The bin predictions are compared to the next position and velocity of each gesture, and 
the difference between the bin's prediction and the next gesture state is defined as the 
residual error. A bin predicting the future state of a gesture it represents will exhibit a 
smaller residual error than a bin predicting the future state of a gesture that it does not 
represent. For simple dynamic gestures applications, a linear-with-offset-component 
model is preferably used to discriminate between gestures. For more complex gestures, a 
variation of a velocity damping model is used. 

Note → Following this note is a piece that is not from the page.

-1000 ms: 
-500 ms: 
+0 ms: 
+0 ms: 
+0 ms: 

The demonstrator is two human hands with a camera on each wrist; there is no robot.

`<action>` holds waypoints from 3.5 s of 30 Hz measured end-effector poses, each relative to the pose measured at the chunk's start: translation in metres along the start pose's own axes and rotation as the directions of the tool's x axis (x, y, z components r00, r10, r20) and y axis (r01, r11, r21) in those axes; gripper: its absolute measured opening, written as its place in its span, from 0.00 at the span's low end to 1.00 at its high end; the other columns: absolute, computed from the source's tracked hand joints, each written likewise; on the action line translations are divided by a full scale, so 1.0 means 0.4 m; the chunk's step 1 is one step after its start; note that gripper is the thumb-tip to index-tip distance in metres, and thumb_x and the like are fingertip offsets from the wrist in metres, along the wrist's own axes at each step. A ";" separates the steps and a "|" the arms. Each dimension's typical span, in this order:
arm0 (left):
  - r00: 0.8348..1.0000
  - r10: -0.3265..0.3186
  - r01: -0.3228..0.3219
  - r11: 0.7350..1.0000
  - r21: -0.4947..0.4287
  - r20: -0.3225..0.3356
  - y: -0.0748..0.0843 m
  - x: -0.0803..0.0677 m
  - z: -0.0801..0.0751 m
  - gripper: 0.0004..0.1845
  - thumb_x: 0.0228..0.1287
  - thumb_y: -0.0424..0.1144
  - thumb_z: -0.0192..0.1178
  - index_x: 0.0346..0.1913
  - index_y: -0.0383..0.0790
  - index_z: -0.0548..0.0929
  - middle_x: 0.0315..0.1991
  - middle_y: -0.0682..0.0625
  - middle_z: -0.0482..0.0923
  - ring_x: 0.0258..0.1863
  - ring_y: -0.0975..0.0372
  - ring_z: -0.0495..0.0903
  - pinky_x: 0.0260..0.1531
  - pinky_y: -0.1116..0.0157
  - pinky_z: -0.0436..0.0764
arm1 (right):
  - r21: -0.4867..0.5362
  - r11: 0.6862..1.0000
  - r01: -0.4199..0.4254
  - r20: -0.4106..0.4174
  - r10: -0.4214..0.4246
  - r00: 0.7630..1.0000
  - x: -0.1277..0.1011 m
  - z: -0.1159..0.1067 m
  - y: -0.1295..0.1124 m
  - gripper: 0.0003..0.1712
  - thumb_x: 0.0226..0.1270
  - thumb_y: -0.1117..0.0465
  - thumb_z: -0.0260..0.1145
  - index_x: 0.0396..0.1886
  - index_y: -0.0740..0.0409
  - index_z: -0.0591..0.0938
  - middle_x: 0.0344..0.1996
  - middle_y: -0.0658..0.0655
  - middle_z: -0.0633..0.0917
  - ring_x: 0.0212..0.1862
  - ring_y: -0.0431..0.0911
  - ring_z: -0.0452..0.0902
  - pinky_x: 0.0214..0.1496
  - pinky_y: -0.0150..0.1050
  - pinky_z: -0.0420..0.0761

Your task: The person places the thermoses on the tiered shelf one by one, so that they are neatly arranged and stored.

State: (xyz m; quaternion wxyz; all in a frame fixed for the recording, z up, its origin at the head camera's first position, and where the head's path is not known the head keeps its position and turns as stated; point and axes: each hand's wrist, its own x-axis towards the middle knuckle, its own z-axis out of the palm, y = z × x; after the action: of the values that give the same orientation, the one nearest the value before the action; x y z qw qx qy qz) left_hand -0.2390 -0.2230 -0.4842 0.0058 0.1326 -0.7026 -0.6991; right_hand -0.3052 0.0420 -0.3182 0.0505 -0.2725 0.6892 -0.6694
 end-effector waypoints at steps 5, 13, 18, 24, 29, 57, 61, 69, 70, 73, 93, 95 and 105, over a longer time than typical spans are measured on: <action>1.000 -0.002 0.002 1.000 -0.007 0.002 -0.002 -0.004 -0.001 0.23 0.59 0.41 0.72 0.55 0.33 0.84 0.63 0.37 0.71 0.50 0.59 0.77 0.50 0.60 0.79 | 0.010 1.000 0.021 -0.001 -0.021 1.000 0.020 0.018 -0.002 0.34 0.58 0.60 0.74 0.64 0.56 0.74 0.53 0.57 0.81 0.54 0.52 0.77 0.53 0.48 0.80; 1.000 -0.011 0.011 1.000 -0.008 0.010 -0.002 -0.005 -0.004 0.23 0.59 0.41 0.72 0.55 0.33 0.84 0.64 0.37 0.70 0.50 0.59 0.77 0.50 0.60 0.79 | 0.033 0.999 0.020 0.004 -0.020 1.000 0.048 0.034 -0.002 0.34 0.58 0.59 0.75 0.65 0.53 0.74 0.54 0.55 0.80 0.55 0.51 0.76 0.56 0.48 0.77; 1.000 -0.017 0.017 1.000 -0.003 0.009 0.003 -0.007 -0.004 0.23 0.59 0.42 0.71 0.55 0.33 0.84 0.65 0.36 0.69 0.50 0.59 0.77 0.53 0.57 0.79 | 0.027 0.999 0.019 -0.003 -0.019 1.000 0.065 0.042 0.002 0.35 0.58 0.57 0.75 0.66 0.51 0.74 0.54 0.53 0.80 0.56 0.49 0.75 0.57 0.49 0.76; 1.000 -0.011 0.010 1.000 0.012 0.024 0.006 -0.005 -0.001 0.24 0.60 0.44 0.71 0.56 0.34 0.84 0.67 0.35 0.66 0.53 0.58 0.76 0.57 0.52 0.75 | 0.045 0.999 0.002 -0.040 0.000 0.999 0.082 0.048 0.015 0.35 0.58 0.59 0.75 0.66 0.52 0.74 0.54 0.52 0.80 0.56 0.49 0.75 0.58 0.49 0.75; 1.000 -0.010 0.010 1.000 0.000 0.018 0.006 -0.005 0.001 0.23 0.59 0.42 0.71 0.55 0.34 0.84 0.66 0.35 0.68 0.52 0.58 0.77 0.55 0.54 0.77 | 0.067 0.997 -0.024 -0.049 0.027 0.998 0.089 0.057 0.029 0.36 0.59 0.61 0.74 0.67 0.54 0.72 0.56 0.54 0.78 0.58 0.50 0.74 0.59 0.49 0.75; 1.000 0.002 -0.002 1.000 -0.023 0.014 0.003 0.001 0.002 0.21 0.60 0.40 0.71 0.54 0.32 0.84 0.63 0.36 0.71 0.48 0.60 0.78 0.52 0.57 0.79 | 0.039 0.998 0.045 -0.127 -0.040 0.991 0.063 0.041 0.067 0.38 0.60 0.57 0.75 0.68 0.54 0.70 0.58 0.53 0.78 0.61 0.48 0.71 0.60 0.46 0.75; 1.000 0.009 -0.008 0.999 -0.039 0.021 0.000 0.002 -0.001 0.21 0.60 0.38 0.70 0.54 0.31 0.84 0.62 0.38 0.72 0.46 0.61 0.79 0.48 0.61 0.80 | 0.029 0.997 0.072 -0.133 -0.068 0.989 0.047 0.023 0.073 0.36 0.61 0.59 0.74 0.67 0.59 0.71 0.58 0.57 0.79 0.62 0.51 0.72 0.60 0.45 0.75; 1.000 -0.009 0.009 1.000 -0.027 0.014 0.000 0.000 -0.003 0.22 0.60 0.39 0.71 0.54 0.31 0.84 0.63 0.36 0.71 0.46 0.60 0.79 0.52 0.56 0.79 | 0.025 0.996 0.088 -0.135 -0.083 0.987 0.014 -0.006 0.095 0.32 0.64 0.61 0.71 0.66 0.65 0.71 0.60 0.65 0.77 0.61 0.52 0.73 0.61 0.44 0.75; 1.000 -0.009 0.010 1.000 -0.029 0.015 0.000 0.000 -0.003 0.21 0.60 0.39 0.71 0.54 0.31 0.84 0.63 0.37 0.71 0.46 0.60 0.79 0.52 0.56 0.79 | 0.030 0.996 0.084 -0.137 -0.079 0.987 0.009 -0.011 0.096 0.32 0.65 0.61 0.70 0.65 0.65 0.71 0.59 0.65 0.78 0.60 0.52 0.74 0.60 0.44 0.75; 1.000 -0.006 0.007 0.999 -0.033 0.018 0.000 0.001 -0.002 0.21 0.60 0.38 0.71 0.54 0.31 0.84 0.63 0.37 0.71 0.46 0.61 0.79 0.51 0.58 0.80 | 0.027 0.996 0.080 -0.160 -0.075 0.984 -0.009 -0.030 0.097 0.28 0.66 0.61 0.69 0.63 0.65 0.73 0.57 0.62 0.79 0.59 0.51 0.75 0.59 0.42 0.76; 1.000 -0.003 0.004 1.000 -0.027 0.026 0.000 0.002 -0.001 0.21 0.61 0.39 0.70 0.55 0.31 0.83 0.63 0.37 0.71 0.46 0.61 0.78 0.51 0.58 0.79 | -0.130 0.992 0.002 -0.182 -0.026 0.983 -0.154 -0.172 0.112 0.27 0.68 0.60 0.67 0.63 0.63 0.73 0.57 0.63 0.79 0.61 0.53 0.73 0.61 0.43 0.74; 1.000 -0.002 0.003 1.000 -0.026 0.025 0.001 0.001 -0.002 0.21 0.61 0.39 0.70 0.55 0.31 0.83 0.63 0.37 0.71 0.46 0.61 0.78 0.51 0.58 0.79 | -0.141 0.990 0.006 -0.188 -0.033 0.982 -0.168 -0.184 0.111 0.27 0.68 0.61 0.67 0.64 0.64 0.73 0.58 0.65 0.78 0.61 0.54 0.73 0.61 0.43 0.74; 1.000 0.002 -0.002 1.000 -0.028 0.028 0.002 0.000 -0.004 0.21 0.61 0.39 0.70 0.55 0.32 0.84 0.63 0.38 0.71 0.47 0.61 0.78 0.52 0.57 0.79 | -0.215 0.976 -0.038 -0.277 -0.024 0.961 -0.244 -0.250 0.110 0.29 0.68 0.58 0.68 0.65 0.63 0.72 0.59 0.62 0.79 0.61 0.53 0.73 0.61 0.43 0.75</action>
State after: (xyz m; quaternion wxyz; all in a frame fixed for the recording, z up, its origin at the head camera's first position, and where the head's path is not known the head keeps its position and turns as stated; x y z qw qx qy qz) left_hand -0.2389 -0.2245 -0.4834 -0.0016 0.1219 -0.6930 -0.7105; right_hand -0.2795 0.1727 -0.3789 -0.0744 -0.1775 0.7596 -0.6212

In commonly assigned U.S. Patent Application Serial No. 09/798,594, we 
describe a real-time object tracking system (ROTS) capable of tracking moving objects in 
a scene. Unlike current search-and-locate algorithms, the subject algorithm uses a target 
location technique which does not involve search. The system, which is also applicable 
to the vehicular applications according to the present invention, tracks objects based on 
the color, motion and shape of the object in the image. The tracking algorithm uses a 
unique color matching technique which uses minimal computation. This color matching 
function is used to compute three measures of the target's probable location based on the 
target color, shape and motion. It then computes the most probable location of the target 
using a weighting technique. These techniques make the invention very computationally 
efficient also makes it robust to noise, occlusion and rapid motion of the target.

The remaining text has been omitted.